[Exercise description]: Pull every line from the records that has the word "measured" in it.

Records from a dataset
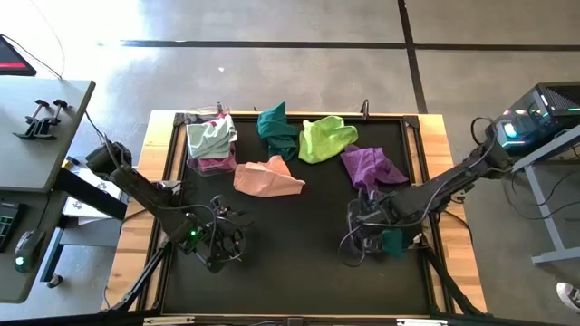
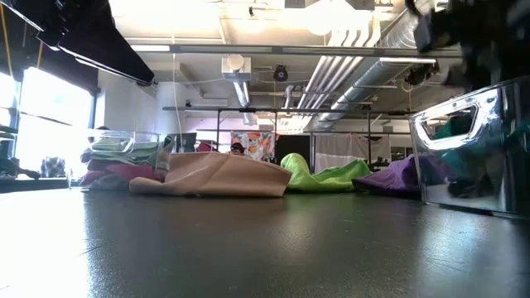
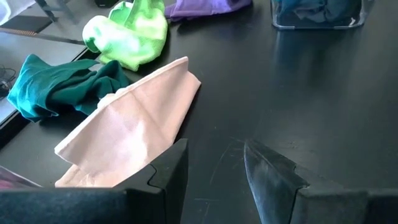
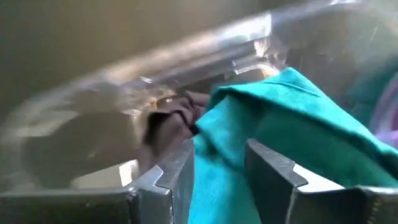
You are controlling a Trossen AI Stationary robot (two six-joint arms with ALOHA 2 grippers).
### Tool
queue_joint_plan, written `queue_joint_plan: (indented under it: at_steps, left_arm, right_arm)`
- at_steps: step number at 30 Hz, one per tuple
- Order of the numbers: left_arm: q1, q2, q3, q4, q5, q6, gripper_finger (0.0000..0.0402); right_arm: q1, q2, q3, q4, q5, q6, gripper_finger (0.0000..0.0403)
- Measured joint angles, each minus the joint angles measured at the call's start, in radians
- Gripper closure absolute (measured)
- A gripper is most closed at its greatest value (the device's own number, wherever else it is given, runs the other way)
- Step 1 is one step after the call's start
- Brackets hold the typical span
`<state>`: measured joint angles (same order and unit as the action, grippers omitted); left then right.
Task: Sort towels by color in basket
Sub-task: Put the green towel into the right transparent bin
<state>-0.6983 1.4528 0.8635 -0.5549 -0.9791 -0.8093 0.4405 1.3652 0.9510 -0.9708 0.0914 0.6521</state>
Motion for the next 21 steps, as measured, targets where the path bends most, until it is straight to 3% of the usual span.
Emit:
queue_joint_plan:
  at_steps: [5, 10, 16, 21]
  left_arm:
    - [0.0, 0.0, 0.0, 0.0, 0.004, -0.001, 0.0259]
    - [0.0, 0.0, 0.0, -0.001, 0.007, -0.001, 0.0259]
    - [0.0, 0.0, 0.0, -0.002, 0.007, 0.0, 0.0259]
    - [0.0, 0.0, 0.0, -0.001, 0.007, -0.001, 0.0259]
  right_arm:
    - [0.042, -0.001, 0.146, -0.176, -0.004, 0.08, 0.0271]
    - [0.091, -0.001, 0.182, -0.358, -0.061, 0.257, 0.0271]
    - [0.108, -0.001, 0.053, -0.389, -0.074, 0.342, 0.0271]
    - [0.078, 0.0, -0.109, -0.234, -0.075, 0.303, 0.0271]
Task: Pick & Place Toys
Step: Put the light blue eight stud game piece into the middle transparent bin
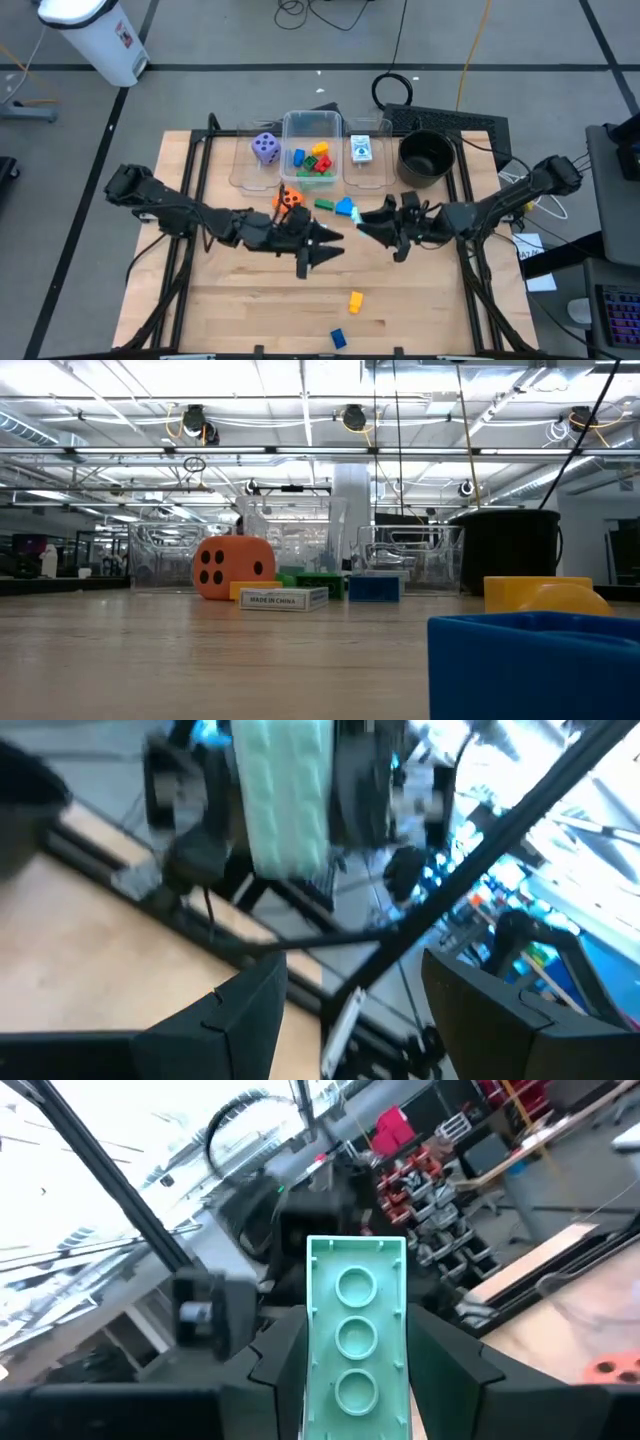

[Exercise result]:
- Measured joint angles, each minus the joint angles measured at the call's start, in radians
- Gripper closure absolute (measured)
`<state>`: measured joint angles (same order and unit as the action, grippers omitted); left then right.
Motion for the next 21 steps, as measured, targets where the path bends most, until it is straight to 3% of the usual span.

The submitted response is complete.